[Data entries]

════════

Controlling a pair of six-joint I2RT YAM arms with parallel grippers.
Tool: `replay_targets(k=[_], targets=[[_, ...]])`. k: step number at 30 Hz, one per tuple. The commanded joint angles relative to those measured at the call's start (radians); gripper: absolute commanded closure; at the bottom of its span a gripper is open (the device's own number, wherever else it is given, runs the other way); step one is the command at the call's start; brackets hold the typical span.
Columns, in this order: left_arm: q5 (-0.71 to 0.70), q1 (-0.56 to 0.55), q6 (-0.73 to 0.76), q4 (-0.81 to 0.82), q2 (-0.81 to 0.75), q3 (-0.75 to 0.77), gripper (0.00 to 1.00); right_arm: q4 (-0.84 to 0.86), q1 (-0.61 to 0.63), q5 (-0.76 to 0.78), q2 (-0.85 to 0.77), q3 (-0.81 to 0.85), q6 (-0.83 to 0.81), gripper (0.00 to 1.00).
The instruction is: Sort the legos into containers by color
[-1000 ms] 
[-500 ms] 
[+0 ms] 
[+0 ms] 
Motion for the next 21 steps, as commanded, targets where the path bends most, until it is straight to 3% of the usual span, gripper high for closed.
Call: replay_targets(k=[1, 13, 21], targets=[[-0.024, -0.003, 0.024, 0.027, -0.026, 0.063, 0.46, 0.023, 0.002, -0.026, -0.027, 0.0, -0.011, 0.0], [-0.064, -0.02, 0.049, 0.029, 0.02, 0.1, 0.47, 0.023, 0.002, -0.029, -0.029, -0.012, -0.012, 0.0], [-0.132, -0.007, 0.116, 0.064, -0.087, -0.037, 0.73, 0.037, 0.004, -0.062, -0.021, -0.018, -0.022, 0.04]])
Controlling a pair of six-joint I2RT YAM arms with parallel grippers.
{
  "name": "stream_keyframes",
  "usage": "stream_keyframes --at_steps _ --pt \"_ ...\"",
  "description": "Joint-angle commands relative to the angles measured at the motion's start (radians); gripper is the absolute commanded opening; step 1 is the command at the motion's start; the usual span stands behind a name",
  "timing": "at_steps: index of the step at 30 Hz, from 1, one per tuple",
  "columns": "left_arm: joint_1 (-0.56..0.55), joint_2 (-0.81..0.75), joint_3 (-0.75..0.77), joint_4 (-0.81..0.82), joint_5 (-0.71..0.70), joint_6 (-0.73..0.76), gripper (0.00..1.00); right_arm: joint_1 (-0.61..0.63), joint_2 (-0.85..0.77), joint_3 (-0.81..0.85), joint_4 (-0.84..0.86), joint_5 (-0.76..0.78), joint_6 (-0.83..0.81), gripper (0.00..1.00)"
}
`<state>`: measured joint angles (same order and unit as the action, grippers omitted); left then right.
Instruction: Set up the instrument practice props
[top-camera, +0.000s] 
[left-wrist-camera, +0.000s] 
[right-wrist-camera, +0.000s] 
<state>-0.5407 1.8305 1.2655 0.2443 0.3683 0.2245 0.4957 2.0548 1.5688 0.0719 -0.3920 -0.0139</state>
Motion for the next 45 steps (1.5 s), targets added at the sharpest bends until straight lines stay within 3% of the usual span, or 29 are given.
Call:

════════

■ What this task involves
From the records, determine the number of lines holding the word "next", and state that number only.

■ Exercise solution
2